The energy with which Churchill composed his illustrious speeches is commonplace knowledge. So also is the care he gave to his studiously offhand or "spontaneous" remarks, jibes and witticisms. One of those same witticisms tells us so: "I'm just preparing my impromptu remarks." Churchill represents the end of that great tradition, which is at least as old as the great Latin and Greek orators.
Abraham Lincoln is perhaps his only superior, for Lincoln's oratory had a lyric and affecting quality that Churchill's did not. Churchill could stir: He was a master of the sonorous and martial mode. Lincoln could move: Much of his language had the subtlety and strange power we associate more with poetry than the platform. Lincoln was quiet and deep. Churchill reached for the accents of defiance and glory, as he said himself, to "give the lion's roar."
The volumes of Brian Mulroney and Jean Chrétien are now competing in our nation's bookstores, but we shall not be going to them to savour or resavour favoured passages from some of their most memorable speeches. That's because there aren't any, which is not as dismissive as it sounds. It may still be possible for leaders to write and give great speeches - Vaclav Havel certainly tried during his tenure - but it is getting more difficult with each advancing year. There was no evidence, for instance, of any exertion toward eloquence in this week's Throne Speech, whose entire elegance was in the person who read it.
We are in the culture of the sound bite. We remember of Mr. Mulroney his onslaught against John Turner ("You had a choice, sir …"), just as of Mr. Chrétien we recall a telling and petty riposte ("For me, pepper, I put it on my plate.") Considering the great number of debates in which these two participated, the number of state occasions during which they spoke, this is a pathetic harvest.
The premiers fare no better. Dalton McGuinty, Jacques Parizeau or Ralph Klein, to take but three large names, may all be remembered in time, but they will not cheat oblivion because they crowded the public mind with imperishable speech.

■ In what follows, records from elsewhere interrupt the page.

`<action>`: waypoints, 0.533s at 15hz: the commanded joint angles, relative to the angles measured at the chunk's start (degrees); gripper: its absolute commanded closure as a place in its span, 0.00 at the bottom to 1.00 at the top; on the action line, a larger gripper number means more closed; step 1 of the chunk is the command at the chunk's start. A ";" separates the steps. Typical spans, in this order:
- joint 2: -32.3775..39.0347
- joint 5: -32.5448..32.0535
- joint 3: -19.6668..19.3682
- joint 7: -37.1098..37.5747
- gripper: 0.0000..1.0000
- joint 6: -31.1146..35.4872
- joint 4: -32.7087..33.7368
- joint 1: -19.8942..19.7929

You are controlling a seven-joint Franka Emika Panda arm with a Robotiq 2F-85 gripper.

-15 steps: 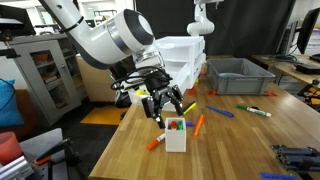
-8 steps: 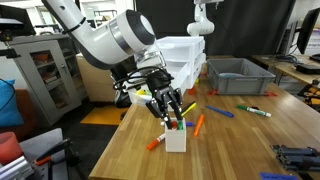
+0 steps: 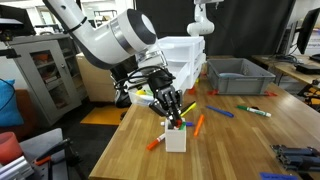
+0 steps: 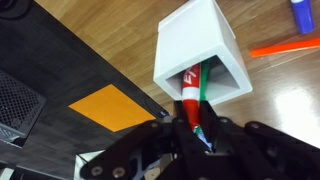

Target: Take the red marker out of the pen holder and put it on the desk

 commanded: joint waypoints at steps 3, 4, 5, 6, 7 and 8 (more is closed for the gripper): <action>-2.38 -1.41 -0.37 1.65 0.95 1.65 -0.16 0.03; -3.27 -1.54 -0.39 1.99 0.95 1.98 -0.22 -0.02; -4.73 -1.66 -0.36 2.43 0.95 2.34 -0.46 -0.11; -6.16 -2.04 -0.34 2.87 0.95 2.49 -0.67 -0.16; -8.00 -2.26 -0.23 3.10 0.95 2.55 -1.05 -0.28; -9.71 -2.29 -0.03 3.13 0.95 2.36 -1.35 -0.44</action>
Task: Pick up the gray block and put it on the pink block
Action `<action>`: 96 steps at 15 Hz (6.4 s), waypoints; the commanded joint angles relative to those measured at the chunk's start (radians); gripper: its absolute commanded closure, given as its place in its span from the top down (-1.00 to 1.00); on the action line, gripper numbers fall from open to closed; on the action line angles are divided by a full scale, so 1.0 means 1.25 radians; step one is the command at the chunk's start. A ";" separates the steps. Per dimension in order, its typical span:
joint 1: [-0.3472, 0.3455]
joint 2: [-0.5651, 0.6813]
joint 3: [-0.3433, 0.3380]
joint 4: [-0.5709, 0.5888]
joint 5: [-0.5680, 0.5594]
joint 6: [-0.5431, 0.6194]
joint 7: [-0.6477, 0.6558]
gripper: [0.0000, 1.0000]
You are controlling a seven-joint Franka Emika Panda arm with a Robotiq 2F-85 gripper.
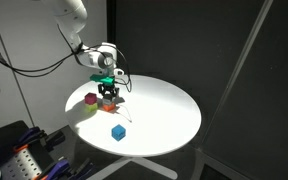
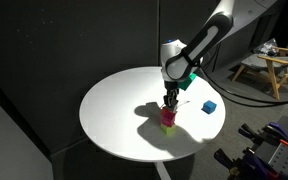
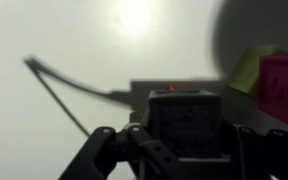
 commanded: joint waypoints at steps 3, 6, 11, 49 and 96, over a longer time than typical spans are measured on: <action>0.005 -0.027 -0.003 0.036 -0.014 -0.062 0.007 -0.50; 0.010 -0.050 -0.001 0.044 -0.015 -0.088 0.014 -0.50; 0.022 -0.103 0.004 0.029 -0.015 -0.137 0.024 -0.50; 0.086 -0.144 0.063 -0.072 -0.056 -0.170 0.026 0.65; -0.043 -0.598 0.040 -0.300 0.103 -0.308 0.252 1.00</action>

It is not, by any means, all their fault. Churchill spoke in an age, despite its horrors, more confident of its public men, and during a time when politics itself still retained some association with noble practice. He could speak the largest of words - such as "honour" and "country" - and make appeals to the glory of his people, and neither those words nor appeals sounded hollow in his mouth.
Today, the large words have shrunk, and even in their shrunken stature do not fall obligingly from lips that have had them "poll-tested" and "focus-grouped" beforehand. Even in the many debates we have had on Afghanistan, I cannot recall any sentiment expressed touched with the fineness and depth of that most honourable undertaking.
From Lincoln's day to ours, soapbox to satellite, the means of communication have proliferated. Yet, even Google will not search up a more affecting and noble tribute than a few words spoken at Gettysburg nearly a century and a half ago.
Modern words can blanket the whole world in an instant, and that is as long as most of them will endure. They steal from light nothing but its speed.